Nobody deserves any income (other than a very basic safety net). Nobody owes you everything, even if you are a British (and neither anyone owes anything to an African, Chinese or whoever else).

easybetman you are a great humanitarian! Let's make you priminister and we can sort out the filth of people on benefits... cut them all off and let them fend for themselves- better yet remove minimum wage and let them compete to see who can work for the lowest amount of pay and still afford to eat while they live under a bridge or in a slum..

It's not fair to compare British people with those from low cost Asian/ African countries because those countries have much lower tax and land prices. Our tax and land prices are both artificially expensive.

As someone who lived in an advance economy, you have lots of advantages too.

Honestly I would never work for minimum wage again in my life. I am not very well off but I work part-time hours, have a free apartment to stay in, earn around twice UK's minimum wage per hour (untaxed) and live in a country where most things are 3x cheaper. I live a reasonably comfortable life but I'm sure it's far from as nice as the lives of people like easybetman and some others on HPC who live so comfortably that they can emphathise with how others lives must be.

Not sure where you are but most average world worker don't get free apartment to live in. As I said, British standard of living is extremely decent compared to the rest of the world average. You cannot refute that, because that is true. I live in 3rd world country as a normal person (not as expat) for many years but you probabably haven't (just for your information, Japan is not a 3rd world country) and you can certainly try to emphatise who the rest of the world live before whining.

I don't think the capitalist system cares about paying a fair wage.

Neither does the capitalist system guarantee entrepeneur a fair price either. It is all about supply and demand, like it or not.

I like what Trakion said earlier - if you want to setup a business then setup a business, if you want to collect deividend then join a cooperative.

In most cases, market price is more or less the fair price.

3 years ago Japan was a great place to teach English, you'd get 24,000 pounds a year tax free and a free apartment to live in which was pretty nice living even in a high cost economy. These days you'll get 20,000 a year and no free apartment in Japan if you are lucky.

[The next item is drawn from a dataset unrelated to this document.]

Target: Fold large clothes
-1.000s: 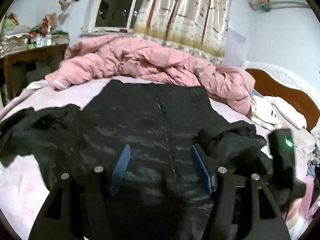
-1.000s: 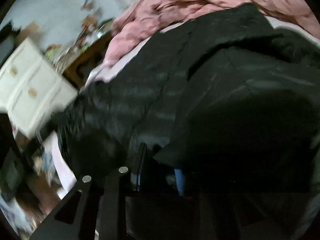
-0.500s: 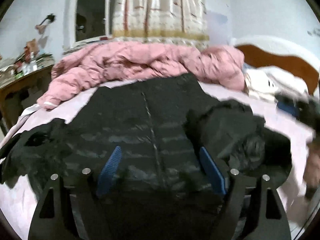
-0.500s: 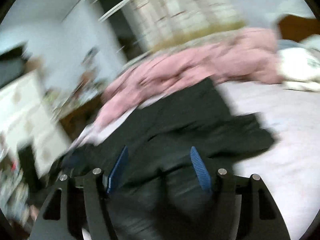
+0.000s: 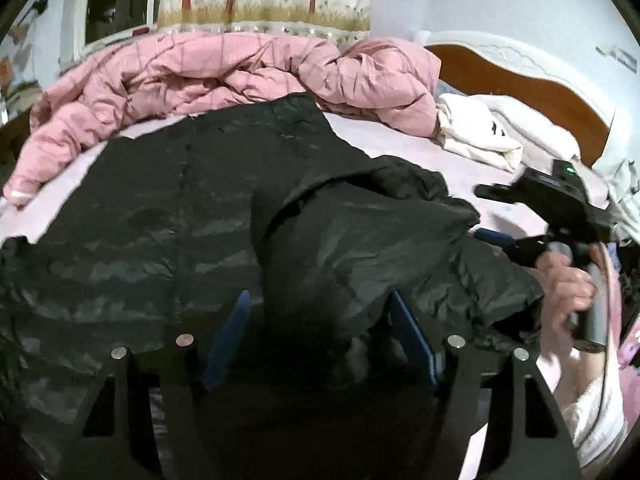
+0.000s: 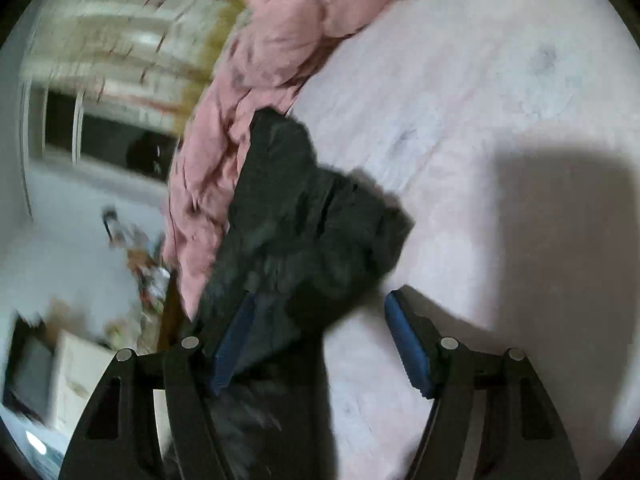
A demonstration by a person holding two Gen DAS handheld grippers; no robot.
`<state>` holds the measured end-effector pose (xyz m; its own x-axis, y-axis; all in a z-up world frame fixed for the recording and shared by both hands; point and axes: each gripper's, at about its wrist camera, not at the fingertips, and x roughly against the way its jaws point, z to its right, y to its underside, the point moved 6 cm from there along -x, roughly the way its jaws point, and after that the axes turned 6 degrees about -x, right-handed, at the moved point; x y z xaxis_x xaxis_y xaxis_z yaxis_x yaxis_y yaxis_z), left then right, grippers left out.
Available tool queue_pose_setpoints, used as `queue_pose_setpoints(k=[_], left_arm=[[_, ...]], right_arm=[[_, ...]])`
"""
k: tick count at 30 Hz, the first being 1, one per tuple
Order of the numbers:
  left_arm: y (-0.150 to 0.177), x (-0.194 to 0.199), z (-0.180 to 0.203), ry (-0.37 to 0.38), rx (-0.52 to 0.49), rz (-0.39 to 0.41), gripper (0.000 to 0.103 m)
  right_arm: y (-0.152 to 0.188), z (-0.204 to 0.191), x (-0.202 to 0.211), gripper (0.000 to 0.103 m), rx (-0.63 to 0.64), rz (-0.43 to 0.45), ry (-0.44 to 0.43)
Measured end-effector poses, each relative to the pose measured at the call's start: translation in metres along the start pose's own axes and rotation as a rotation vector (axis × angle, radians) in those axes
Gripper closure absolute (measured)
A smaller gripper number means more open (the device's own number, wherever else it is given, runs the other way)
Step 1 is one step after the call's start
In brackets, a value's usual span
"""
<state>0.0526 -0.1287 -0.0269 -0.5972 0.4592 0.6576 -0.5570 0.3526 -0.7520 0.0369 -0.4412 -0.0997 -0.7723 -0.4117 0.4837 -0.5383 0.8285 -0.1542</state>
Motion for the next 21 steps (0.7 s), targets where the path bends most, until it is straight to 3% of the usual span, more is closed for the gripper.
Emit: queue_pose_setpoints(k=[2, 3, 6, 7, 11, 13, 15, 18, 21], left_arm=[[0.002, 0.003, 0.002, 0.008, 0.004, 0.015, 0.033], [0.002, 0.007, 0.002, 0.001, -0.003, 0.025, 0.033], [0.004, 0.024, -0.006, -0.070, -0.013, 0.101, 0.033], [0.005, 0.032, -0.010, -0.095, -0.013, 0.130, 0.033], [0.009, 0.060, -0.028, -0.181, -0.026, 0.223, 0.033], [0.009, 0.070, -0.034, -0.193, -0.022, 0.238, 0.033], [0.007, 0.077, -0.041, -0.168, 0.010, 0.224, 0.033], [0.005, 0.095, -0.039, -0.158, -0.026, 0.272, 0.033], [0.013, 0.094, -0.029, -0.091, -0.100, 0.230, 0.033]], right_arm=[[-0.006, -0.009, -0.007, 0.037, 0.058, 0.025, 0.070], [-0.003, -0.015, -0.012, 0.054, 0.098, 0.046, 0.112], [0.016, -0.032, -0.017, 0.090, 0.211, 0.075, 0.128], [0.024, -0.045, -0.017, 0.094, 0.265, 0.069, 0.086], [0.069, -0.103, -0.006, 0.094, 0.508, 0.038, -0.111], [0.100, -0.126, -0.005, 0.096, 0.540, -0.097, -0.318], [0.131, -0.140, -0.005, 0.097, 0.564, -0.211, -0.460], [0.172, -0.153, -0.015, 0.097, 0.703, -0.250, -0.421], [0.191, -0.151, -0.038, 0.097, 0.740, -0.265, -0.335]])
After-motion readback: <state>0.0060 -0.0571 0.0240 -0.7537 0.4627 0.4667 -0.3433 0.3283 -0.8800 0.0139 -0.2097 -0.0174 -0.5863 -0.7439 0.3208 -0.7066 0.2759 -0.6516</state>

A reasonably good job offer in China now gives a higher quality of life than you would get teaching in Japan due to the difference in living costs despite the Japanese schools being substantially richer.

Supply and demand. I know one day this gig will be over for me as the global levelling of wages continue however I'm hoping I will be successful within a few years to run my own business and even then I will still be fighting the cause for people that didn't make it.

Right now in my current profession I still feel like I haven't made it but I work part-time hours (16 a week) for a full time wage and food is so cheap here that I could buy a 1kg prime rib eye steak for just under 5 pounds, the kind they use for top restaurants. I don't make as much as many people on here but I have the free time to cook, enjoy life and work on my own projects which might one day make me successful.

Oh and I have a reasonably beautiful girlfriend (maybe not to easybetman's fine standards) which I only managed to find because I have enough free time to date girls as my job isn't too tired/ long hours. My life is reasonably good, I'd like it to become the minimum standard for all British people... even though personally I'd like to become successful and live much better. But easybetman seems to be hoping people live worse not better, 'hmmph they are lucky to get anything' is the attitude you seem to be displaying.

If you sound argument then make it but please avoid your personal attacks - or perhaps it is because I speak the inconvenient truth ?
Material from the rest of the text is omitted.